• Exercise objective: Every line of the material must appear in the answer exactly as it does here.
────────
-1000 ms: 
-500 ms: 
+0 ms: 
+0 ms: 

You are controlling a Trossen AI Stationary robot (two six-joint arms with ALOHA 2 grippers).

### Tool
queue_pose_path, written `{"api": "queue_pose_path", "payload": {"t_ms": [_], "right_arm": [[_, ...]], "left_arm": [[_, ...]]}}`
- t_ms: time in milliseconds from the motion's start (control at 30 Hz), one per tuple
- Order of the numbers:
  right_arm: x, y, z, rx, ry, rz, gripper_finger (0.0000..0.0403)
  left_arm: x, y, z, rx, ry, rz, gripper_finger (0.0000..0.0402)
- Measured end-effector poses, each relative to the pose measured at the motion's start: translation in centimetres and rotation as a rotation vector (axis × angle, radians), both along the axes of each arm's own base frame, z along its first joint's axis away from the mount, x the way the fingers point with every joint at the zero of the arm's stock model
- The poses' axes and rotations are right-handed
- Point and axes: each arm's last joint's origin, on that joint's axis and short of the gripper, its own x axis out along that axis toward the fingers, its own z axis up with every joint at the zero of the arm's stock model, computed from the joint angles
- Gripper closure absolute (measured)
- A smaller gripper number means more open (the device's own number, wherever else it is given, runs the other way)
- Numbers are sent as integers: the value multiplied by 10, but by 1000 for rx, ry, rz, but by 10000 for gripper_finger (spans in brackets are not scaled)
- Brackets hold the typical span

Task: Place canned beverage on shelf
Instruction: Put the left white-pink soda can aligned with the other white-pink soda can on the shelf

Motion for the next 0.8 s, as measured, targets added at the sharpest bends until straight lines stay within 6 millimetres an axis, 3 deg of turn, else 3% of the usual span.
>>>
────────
• Response to the task:
-1000 ms: 
-500 ms: 
+0 ms: 
+0 ms: 

You are controlling a Trossen AI Stationary robot (two six-joint arms with ALOHA 2 grippers).

### Tool
queue_pose_path, written `{"api": "queue_pose_path", "payload": {"t_ms": [_], "right_arm": [[_, ...]], "left_arm": [[_, ...]]}}`
- t_ms: time in milliseconds from the motion's start (control at 30 Hz), one per tuple
- Order of the numbers:
  right_arm: x, y, z, rx, ry, rz, gripper_finger (0.0000..0.0403)
  left_arm: x, y, z, rx, ry, rz, gripper_finger (0.0000..0.0402)
- Measured end-effector poses, each relative to the pose measured at the motion's start: translation in centimetres and rotation as a rotation vector (axis × angle, radians), both along the axes of each arm's own base frame, z along its first joint's axis away from the mount, x the way the fingers point with every joint at the zero of the arm's stock model
- The poses' axes and rotations are right-handed
- Point and axes: each arm's last joint's origin, on that joint's axis and short of the gripper, its own x axis out along that axis toward the fingers, its own z axis up with every joint at the zero of the arm's stock model, computed from the joint angles
- Gripper closure absolute (measured)
- A smaller gripper number means more open (the device's own number, wherever else it is given, runs the other way)
- Numbers are sent as integers: the value multiplied by 10, but by 1000 for rx, ry, rz, but by 10000 for gripper_finger (spans in brackets are not scaled)
- Brackets hold the typical span

Task: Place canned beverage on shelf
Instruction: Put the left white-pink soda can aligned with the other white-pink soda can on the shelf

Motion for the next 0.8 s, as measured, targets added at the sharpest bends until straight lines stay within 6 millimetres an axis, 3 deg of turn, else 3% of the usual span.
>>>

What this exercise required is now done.